**** MATERIAL SUPPLIED

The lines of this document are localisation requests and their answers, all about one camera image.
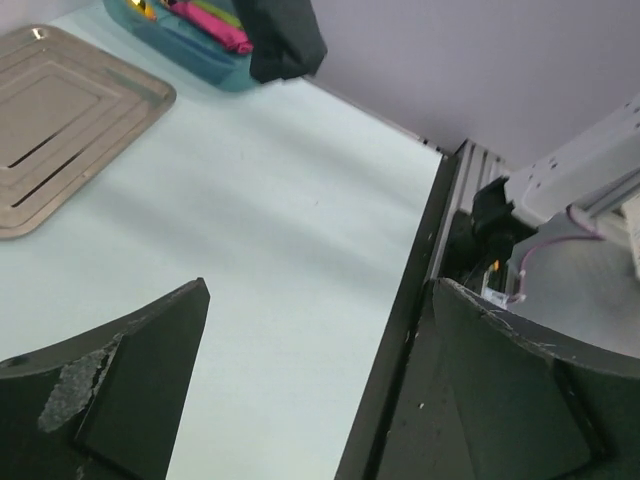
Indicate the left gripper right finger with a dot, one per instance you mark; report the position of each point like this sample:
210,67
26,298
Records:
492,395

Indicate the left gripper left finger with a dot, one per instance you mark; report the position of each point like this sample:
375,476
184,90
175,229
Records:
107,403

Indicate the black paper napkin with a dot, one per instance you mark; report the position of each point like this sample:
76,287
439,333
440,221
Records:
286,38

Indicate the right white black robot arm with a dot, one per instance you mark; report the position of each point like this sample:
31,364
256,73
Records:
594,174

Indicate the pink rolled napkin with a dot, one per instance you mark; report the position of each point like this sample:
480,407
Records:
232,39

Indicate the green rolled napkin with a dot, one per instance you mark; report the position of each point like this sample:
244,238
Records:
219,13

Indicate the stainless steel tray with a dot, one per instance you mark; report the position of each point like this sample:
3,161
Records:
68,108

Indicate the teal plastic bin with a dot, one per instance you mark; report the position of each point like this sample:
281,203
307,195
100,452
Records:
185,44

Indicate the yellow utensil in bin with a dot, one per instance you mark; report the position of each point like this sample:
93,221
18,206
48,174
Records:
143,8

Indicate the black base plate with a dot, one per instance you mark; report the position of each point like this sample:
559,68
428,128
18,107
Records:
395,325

********
**** MATERIAL SUPPLIED

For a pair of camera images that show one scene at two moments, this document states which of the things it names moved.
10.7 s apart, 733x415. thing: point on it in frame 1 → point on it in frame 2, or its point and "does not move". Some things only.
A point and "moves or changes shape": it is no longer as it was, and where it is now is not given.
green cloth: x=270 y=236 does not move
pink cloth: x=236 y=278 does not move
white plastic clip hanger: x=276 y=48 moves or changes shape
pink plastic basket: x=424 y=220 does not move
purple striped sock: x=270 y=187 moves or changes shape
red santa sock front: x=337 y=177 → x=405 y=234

********
**** MATERIAL SUPPLIED

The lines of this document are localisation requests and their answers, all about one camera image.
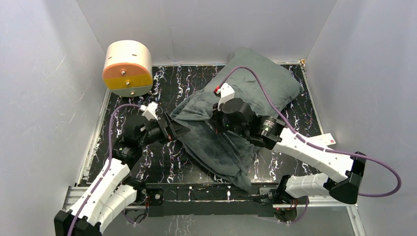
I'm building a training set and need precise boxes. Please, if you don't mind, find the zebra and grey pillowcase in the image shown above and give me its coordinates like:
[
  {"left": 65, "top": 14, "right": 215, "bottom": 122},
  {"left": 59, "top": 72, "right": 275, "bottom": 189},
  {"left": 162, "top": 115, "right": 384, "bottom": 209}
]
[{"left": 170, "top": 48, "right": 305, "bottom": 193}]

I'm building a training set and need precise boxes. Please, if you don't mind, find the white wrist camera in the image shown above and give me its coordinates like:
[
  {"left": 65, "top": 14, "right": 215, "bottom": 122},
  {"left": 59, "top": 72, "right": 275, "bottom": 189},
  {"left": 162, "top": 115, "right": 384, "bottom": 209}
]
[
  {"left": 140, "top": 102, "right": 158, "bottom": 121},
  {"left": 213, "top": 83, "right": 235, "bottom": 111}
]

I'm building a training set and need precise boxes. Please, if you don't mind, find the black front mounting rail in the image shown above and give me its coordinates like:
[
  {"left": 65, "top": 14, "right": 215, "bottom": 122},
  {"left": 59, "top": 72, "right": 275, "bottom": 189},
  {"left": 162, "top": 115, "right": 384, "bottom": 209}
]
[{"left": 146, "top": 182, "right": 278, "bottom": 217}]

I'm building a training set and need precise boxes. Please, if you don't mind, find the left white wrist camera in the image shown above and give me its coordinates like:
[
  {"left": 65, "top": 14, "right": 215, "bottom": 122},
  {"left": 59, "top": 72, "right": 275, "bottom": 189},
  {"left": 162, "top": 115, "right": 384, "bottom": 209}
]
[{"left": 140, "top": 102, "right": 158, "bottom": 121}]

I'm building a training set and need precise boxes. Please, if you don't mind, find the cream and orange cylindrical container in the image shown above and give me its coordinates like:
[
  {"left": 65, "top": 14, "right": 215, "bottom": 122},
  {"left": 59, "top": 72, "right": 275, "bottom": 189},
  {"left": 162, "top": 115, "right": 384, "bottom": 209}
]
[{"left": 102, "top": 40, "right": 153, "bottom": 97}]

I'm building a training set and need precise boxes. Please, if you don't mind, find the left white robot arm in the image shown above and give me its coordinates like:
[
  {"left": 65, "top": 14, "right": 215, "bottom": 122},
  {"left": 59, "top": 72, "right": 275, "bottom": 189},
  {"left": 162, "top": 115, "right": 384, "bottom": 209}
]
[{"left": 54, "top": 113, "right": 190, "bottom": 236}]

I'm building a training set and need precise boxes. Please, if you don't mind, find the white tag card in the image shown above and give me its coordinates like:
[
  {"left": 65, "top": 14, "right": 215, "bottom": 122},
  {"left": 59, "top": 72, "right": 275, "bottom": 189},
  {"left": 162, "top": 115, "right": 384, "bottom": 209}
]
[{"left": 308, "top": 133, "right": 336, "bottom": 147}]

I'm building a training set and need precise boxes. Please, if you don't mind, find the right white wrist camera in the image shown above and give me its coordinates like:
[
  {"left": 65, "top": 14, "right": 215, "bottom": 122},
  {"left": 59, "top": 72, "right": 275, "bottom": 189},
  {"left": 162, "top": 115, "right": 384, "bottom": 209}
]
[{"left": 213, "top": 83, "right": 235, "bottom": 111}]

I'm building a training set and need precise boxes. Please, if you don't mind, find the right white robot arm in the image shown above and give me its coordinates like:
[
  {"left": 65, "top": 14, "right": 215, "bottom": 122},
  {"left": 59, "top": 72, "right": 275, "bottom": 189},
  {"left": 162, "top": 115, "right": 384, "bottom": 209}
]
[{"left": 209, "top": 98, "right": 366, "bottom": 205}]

********

> **YOUR INSTRUCTIONS**
In the entries above, find each line with "robot" and list it.

> **WRITTEN SOLUTION**
Indicate the right white black robot arm with a dot, one per instance you mark; report the position of each point like this sample:
I'm building a training set and need precise boxes. Please, if you don't mind, find the left white robot arm in the image shown above and give me its coordinates like:
I'm building a training set and need precise boxes. Please, if you don't mind, find the right white robot arm in the image shown above and give me its coordinates like:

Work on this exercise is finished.